This is a pytorch implementation of GAIL in a navigation problem. Just run "GAIL_OppositeV4.py". The program first train a expert to solve the task, then sample a expert trajectory, then use GAIL to imitate it.
Then environment is something like that, start position is red, goal position is green.
states are numpy array of size (1, 2), which are x,y coordinate. action are 0-4 integer for go up/go down/go left/go right/wait, should be fed into step function as step([action, 0]).

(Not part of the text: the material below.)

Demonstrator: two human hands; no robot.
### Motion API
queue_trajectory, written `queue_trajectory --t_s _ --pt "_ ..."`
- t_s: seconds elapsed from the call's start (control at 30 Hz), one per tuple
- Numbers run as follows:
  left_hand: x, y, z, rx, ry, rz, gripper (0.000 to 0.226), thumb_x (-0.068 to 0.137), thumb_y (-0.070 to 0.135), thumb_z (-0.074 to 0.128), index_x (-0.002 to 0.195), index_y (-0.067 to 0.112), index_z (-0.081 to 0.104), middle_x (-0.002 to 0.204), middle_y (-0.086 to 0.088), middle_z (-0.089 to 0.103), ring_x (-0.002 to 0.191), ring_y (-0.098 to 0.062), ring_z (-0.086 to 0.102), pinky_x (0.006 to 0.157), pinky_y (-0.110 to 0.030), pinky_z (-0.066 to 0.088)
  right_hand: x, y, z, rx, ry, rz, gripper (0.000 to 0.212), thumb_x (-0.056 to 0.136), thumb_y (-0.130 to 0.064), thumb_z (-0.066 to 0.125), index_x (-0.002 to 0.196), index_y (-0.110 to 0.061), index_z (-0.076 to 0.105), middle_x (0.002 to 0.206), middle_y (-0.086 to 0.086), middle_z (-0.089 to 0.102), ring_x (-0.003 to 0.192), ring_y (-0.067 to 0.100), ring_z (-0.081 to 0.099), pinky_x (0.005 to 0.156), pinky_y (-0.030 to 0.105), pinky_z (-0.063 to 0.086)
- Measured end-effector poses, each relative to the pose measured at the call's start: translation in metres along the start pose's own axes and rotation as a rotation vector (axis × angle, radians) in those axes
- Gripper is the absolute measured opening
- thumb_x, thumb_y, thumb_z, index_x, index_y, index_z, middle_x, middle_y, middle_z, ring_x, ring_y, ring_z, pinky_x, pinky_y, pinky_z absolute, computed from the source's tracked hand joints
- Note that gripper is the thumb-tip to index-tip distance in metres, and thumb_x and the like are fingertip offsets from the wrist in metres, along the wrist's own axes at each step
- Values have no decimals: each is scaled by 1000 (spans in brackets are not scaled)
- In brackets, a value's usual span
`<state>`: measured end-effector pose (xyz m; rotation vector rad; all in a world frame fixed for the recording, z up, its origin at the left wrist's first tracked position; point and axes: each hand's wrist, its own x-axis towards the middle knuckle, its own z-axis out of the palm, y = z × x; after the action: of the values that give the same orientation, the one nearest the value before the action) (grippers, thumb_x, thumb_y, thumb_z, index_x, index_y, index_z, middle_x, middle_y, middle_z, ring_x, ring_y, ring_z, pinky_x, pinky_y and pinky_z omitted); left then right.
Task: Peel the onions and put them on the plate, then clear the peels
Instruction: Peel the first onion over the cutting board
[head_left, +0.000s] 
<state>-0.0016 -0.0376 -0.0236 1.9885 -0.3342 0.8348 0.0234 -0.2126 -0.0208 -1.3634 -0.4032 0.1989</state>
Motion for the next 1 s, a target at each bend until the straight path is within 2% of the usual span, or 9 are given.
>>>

You will get something like that at the end
expert trajectory
step 0 agent 1 at [[0.44444444 0.11111111]] agent 1 action 0
step 1 agent 1 at [[0.33333333 0.11111111]] agent 1 action 0
step 2 agent 1 at [[0.22222222 0.11111111]] agent 1 action 0
step 3 agent 1 at [[0.11111111 0.11111111]] agent 1 action 3
step 4 agent 1 at [[0.11111111 0.22222222]] agent 1 action 3
step 5 agent 1 at [[0.11111111 0.33333333]] agent 1 action 3
step 6 agent 1 at [[0.11111111 0.44444444]] agent 1 action 3
step 7 agent 1 at [[0.11111111 0.55555556]] agent 1 action 3
step 8 agent 1 at [[0.11111111 0.66666667]] agent 1 action 3
step 9 agent 1 at [[0.11111111 0.77777778]] agent 1 action 1
step 10 agent 1 at [[0.22222222 0.77777778]] agent 1 action 1
step 11 agent 1 at [[0.33333333 0.77777778]] agent 1 action 1
learnt trajectory
step 0 agent 1 at [[0.44444444 0.11111111]] agent 1 action 0
step 1 agent 1 at [[0.33333333 0.11111111]] agent 1 action 0
step 2 agent 1 at [[0.22222222 0.11111111]] agent 1 action 0
step 3 agent 1 at [[0.11111111 0.11111111]] agent 1 action 3
step 4 agent 1 at [[0.11111111 0.22222222]] agent 1 action 3
step 5 agent 1 at [[0.11111111 0.33333333]] agent 1 action 3
step 6 agent 1 at [[0.11111111 0.44444444]] agent 1 action 3
step 7 agent 1 at [[0.11111111 0.55555556]] agent 1 action 3
step 8 agent 1 at [[0.11111111 0.66666667]] agent 1 action 3
step 9 agent 1 at [[0.11111111 0.77777778]] agent 1 action 1
step 10 agent 1 at [[0.22222222 0.77777778]] agent 1 action 1
step 11 agent 1 at [[0.33333333 0.77777778]] agent 1 action 1
You can see it replicates the expert trajectory correctly.
Ho, Jonathan, and Stefano Ermon. "Generative adversarial imitation learning." Advances in neural information processing systems. 2016.